BEGIN
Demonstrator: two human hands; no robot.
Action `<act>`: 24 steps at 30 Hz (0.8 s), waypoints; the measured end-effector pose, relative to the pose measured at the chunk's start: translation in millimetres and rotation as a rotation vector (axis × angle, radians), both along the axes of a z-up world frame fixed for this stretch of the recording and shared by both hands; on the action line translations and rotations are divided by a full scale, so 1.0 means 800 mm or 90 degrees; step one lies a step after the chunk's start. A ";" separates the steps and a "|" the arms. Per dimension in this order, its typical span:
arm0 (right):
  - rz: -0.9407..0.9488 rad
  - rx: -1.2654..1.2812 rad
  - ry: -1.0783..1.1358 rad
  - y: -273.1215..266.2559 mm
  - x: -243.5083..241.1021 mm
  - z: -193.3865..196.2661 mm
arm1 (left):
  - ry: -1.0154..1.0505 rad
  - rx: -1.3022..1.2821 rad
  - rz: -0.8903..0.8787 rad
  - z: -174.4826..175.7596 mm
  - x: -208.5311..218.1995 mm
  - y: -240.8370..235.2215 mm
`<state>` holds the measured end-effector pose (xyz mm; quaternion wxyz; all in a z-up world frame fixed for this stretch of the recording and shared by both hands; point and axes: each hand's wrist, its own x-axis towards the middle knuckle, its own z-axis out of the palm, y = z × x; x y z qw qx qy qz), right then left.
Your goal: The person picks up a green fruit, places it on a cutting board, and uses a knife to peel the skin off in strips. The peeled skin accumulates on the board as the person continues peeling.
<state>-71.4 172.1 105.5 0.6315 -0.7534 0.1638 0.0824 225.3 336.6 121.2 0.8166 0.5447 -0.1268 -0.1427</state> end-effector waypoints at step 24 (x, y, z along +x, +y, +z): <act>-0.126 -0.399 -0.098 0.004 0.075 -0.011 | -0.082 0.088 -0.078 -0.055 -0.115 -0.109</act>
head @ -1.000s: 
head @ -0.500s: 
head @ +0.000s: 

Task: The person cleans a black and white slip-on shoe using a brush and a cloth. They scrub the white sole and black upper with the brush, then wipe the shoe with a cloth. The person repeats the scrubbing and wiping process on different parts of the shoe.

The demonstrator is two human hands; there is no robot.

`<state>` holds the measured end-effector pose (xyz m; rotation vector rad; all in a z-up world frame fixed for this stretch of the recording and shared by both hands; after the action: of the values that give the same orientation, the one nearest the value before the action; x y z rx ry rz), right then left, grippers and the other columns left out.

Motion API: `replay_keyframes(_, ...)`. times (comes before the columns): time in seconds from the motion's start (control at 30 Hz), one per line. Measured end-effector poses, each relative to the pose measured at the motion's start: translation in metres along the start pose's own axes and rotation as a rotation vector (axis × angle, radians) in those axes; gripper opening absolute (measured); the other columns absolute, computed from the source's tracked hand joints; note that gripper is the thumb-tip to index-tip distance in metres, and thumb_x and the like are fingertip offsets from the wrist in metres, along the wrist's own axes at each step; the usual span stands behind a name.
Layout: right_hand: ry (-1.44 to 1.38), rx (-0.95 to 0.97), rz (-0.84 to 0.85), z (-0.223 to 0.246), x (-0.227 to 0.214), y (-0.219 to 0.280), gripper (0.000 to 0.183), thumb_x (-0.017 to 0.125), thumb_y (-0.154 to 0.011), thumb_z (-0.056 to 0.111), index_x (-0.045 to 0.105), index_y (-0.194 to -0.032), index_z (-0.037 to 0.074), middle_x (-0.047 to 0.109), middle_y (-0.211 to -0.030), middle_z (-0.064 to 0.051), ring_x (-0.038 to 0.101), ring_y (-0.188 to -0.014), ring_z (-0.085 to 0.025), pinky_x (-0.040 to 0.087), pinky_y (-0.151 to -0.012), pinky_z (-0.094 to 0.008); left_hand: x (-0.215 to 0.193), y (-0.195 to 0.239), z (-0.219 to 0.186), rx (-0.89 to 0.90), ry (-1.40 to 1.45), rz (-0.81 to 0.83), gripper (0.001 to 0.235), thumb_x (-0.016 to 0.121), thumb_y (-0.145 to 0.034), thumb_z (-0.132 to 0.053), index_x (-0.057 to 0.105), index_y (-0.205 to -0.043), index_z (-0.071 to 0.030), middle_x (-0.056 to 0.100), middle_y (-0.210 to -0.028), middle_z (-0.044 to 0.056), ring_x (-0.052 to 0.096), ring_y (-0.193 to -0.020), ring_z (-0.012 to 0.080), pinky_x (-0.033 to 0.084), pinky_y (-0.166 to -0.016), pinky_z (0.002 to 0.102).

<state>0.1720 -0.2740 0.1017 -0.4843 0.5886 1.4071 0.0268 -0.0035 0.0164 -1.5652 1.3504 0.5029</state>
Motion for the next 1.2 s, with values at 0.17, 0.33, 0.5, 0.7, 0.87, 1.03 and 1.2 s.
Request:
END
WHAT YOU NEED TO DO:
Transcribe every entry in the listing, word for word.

RESULT:
Demonstrator: two human hands; no robot.
Action `<act>`: 24 steps at 30 Hz (0.8 s), waypoints; the measured end-effector pose, relative to the pose measured at the chunk's start: translation in millimetres and rotation as a rotation vector (axis × angle, radians), both along the axes of a z-up world frame fixed for this stretch of the recording and shared by both hands; on the action line translations and rotations are divided by a full scale, so 1.0 means 800 mm or 90 degrees; step one lies a step after the chunk's start. A ";" separates the steps and a "|" the arms. Per dimension in this order, its typical span:
arm0 (right):
  - rz: -0.9407..0.9488 rad
  - rx: -1.2654..1.2812 rad
  - ry: -1.0783..1.1358 rad
  - y: -273.1215..266.2559 mm
  - x: -243.5083..241.1021 mm
  - z: -193.3865..196.2661 mm
arm1 (left):
  - ry: -1.0154..1.0505 rad
  - rx: -1.3022..1.2821 rad
  - rz: -0.8903..0.8787 rad
  - z: -174.4826..175.7596 mm
  - x: -208.5311..218.1995 mm
  - y: -240.8370..235.2215 mm
`<state>` holds the measured end-effector pose (xyz mm; quaternion wxyz; all in a z-up world frame fixed for this stretch of the recording and shared by both hands; point and axes: each hand's wrist, its own x-axis towards the middle knuckle, its own z-axis out of the palm, y = z × x; x y z qw qx qy qz), right then left.
Your goal: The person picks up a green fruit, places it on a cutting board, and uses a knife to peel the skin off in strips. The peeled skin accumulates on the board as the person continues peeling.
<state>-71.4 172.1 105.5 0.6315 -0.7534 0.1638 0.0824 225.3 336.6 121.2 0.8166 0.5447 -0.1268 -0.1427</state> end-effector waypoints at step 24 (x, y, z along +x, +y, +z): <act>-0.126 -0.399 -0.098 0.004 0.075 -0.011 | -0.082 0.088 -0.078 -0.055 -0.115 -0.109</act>
head @ -1.000s: 
head @ -0.500s: 
head @ +0.000s: 

Task: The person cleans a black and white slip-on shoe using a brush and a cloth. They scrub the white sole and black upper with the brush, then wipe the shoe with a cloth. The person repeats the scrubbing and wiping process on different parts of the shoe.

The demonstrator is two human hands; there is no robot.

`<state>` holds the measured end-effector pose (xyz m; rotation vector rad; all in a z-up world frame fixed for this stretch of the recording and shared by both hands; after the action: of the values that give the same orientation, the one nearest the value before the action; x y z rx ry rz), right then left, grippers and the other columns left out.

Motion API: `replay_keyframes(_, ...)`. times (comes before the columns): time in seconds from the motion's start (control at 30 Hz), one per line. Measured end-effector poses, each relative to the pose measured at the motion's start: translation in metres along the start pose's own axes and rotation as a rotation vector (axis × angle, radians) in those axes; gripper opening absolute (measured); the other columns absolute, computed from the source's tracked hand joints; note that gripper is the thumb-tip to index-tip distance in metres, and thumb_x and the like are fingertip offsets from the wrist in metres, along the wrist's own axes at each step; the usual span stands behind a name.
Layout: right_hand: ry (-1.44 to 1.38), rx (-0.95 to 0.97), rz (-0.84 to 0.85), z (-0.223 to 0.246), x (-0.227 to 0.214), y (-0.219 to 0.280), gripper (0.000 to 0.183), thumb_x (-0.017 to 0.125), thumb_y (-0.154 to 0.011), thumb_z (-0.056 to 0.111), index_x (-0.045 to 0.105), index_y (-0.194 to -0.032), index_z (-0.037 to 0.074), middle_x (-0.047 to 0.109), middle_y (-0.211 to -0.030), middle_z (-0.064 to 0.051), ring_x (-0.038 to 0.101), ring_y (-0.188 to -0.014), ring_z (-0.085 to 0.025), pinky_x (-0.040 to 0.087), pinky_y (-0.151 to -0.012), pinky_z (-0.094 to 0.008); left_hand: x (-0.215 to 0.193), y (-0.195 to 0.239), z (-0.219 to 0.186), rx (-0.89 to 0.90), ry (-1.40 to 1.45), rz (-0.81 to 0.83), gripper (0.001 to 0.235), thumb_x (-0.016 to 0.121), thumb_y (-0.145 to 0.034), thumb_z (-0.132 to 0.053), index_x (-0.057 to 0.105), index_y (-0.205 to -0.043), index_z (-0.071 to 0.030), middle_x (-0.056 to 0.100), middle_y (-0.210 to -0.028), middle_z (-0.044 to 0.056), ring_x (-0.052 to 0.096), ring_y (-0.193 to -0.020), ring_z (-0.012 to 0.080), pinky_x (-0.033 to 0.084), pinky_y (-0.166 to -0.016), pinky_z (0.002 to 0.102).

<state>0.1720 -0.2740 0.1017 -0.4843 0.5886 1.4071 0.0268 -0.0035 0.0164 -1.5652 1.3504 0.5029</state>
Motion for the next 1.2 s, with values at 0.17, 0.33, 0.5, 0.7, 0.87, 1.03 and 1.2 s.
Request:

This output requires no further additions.